[[ LISTED RECORDS open ]]
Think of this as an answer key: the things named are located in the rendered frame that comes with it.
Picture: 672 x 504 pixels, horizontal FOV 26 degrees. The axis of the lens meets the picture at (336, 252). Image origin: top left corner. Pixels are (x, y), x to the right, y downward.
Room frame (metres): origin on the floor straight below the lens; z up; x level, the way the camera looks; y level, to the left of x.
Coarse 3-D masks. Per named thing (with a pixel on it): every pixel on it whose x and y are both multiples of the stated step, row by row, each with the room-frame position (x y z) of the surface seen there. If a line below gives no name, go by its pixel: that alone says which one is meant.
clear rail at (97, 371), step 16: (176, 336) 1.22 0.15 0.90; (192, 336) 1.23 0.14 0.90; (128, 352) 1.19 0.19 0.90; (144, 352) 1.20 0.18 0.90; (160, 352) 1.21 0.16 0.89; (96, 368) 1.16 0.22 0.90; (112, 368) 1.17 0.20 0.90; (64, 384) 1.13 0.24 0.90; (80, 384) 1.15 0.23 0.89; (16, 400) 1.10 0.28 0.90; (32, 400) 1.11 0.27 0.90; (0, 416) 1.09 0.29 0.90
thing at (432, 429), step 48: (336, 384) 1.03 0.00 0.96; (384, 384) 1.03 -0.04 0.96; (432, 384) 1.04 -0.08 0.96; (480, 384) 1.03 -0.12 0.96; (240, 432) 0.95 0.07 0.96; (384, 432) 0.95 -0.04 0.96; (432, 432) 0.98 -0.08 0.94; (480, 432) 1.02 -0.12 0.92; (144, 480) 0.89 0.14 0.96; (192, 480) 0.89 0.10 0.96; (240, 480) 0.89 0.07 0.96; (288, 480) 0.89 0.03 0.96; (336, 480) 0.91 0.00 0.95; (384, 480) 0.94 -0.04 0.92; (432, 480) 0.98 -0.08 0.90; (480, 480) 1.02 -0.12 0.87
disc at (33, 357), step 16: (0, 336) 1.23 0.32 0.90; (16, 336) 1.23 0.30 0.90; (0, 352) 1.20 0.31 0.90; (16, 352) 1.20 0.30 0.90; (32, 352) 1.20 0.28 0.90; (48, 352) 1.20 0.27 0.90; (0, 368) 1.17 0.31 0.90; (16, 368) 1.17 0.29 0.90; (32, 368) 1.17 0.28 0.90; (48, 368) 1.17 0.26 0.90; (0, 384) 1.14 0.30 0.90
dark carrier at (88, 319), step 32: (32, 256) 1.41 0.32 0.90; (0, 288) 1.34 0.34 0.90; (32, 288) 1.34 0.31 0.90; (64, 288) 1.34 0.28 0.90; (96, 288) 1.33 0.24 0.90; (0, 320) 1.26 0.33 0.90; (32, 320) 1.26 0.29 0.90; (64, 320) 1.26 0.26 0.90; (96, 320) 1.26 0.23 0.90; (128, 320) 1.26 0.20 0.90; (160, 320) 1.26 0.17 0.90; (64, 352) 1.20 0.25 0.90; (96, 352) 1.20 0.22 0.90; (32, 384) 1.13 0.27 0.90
[[ LISTED RECORDS closed ]]
[[ LISTED RECORDS open ]]
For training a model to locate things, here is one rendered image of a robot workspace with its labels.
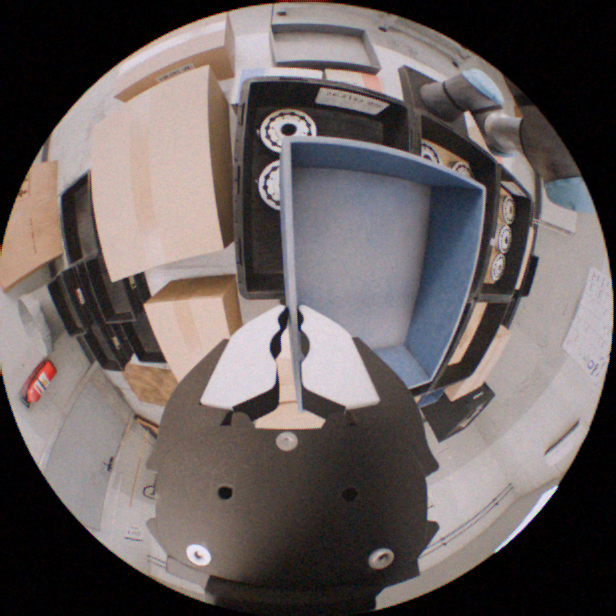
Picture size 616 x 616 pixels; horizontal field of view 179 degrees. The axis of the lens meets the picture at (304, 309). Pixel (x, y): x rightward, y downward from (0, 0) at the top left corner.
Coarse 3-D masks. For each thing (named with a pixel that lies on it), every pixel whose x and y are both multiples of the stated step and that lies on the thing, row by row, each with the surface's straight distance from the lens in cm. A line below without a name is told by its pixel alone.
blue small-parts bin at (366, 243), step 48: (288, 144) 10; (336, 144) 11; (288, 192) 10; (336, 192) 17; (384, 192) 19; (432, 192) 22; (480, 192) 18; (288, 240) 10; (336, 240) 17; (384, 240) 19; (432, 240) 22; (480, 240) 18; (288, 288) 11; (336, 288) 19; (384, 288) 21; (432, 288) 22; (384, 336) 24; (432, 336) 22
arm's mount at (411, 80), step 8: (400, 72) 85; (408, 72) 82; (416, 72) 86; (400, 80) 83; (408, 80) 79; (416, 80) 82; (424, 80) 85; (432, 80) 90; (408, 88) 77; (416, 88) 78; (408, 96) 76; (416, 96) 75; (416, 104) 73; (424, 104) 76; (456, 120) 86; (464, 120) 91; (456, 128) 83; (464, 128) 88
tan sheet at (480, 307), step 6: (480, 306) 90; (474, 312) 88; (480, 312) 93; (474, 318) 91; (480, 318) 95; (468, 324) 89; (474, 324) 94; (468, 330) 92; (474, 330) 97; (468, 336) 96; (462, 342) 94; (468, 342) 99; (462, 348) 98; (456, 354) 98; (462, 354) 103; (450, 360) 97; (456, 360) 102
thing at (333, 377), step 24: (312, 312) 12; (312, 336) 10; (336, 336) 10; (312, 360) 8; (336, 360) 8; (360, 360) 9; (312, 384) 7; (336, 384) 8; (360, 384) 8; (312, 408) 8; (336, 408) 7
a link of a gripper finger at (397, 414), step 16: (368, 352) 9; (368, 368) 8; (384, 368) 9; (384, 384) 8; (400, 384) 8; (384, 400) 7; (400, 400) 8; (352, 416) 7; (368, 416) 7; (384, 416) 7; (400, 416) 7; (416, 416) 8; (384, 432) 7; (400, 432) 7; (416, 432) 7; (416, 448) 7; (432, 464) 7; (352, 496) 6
[[ LISTED RECORDS closed ]]
**DIRECTIONS FOR THIS TASK:** Work out how many lines above include the string "things", then give that number alone.

**RESULT OF THE EXERCISE:** 2